◆ ASSIGNMENT ◆
Leave out the images and return all the data word for word.

◆ STORED DATA ◆
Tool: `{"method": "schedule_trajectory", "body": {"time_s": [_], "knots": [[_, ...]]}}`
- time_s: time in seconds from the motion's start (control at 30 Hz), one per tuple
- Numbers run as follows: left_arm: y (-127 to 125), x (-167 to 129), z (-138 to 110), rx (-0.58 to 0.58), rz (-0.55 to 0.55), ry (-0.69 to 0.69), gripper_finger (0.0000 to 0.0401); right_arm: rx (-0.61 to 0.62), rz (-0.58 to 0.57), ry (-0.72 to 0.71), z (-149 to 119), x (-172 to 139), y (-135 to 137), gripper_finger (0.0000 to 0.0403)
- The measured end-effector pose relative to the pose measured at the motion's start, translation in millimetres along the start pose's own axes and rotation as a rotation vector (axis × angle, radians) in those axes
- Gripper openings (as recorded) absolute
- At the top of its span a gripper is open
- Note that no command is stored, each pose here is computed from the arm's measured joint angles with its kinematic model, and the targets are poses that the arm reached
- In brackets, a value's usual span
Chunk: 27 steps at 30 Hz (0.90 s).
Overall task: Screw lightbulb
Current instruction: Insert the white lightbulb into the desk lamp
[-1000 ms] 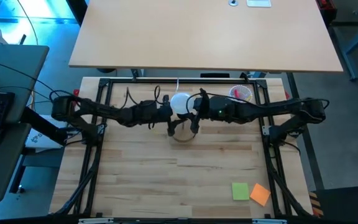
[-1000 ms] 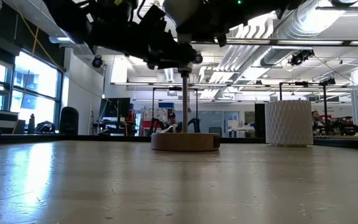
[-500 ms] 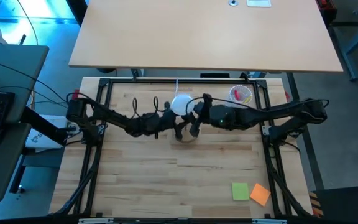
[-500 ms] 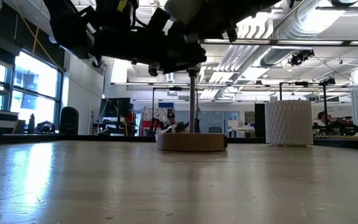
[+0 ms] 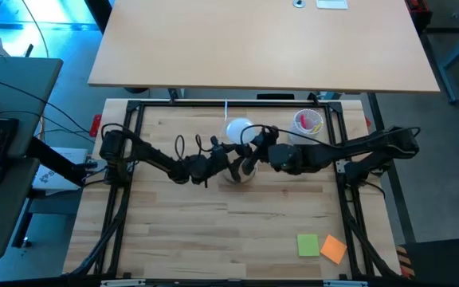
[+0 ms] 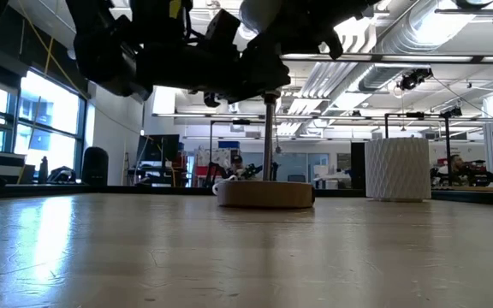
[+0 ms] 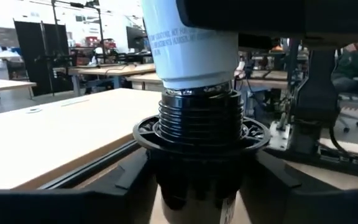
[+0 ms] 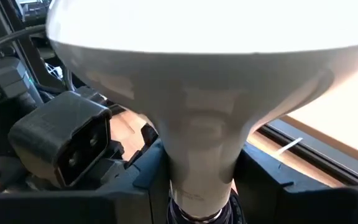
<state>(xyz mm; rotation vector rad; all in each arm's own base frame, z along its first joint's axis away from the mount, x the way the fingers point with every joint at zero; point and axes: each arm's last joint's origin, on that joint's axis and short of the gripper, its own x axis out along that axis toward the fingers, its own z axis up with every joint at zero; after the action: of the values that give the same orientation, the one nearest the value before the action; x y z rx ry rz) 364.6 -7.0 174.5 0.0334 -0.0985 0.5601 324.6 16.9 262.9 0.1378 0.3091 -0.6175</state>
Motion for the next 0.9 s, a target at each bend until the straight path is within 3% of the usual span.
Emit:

◆ SOLUTION ◆
Tool: `{"method": "schedule_trajectory", "body": {"time_s": [_], "knots": [[_, ...]]}}`
- time_s: time in seconds from the motion's start (control at 30 Hz), one per tuple
- Numbers run as follows: left_arm: y (-127 to 125), x (-167 to 129), z (-138 to 110), rx (-0.58 to 0.58), rz (-0.55 to 0.55), ry (-0.69 to 0.69), gripper_finger (0.0000 to 0.0401); right_arm: rx (-0.61 to 0.62), rz (-0.58 to 0.57), ry (-0.72 to 0.71), z (-149 to 119), x (-172 to 139), y (-135 to 137), gripper_finger (0.0000 to 0.0403)
- The measured end-effector pose relative to the pose measured at the motion's start, translation in millimetres along the start pose's own axes and rotation as a rotation vector (axis × angle, radians) in those axes
- Gripper openings (as recorded) absolute
- At the top of its span a gripper is open
- Note that no command is stored, each pose here is computed from the arm's measured joint angles with its kinematic model, and the targets are poses that the arm reached
- In brackets, a value's usual span
Chunk: 27 steps at 30 Hz (0.90 s).
Overall task: Screw lightbulb
Current instruction: Insert the white lightbulb into the desk lamp
[-1000 ms] 
[-1000 ms] 
[-500 ms] 
[-500 ms] 
[+0 ms] 
[+0 ms] 
[+0 ms] 
[+0 ms] 
<state>(xyz mm; rotation vector rad; all in each arm's own base frame, z along its first joint's axis away from the mount, x the way the fingers point with every joint at zero; point and axes: each arm's last joint's origin, on that joint's axis and short of the gripper, its own x axis out along that axis toward the fingers, its own z axis up with every joint at zero; after the action: of the values that give the same orientation, the one nearest the value before the action; x y z rx ry rz) 364.6 -7.0 174.5 0.0334 -0.0985 0.5601 324.6 16.9 262.9 0.1378 0.3091 -0.6175</state>
Motion for the next 0.9 s, a target at each bend until the straight path is within 3% of the usual span.
Emit:

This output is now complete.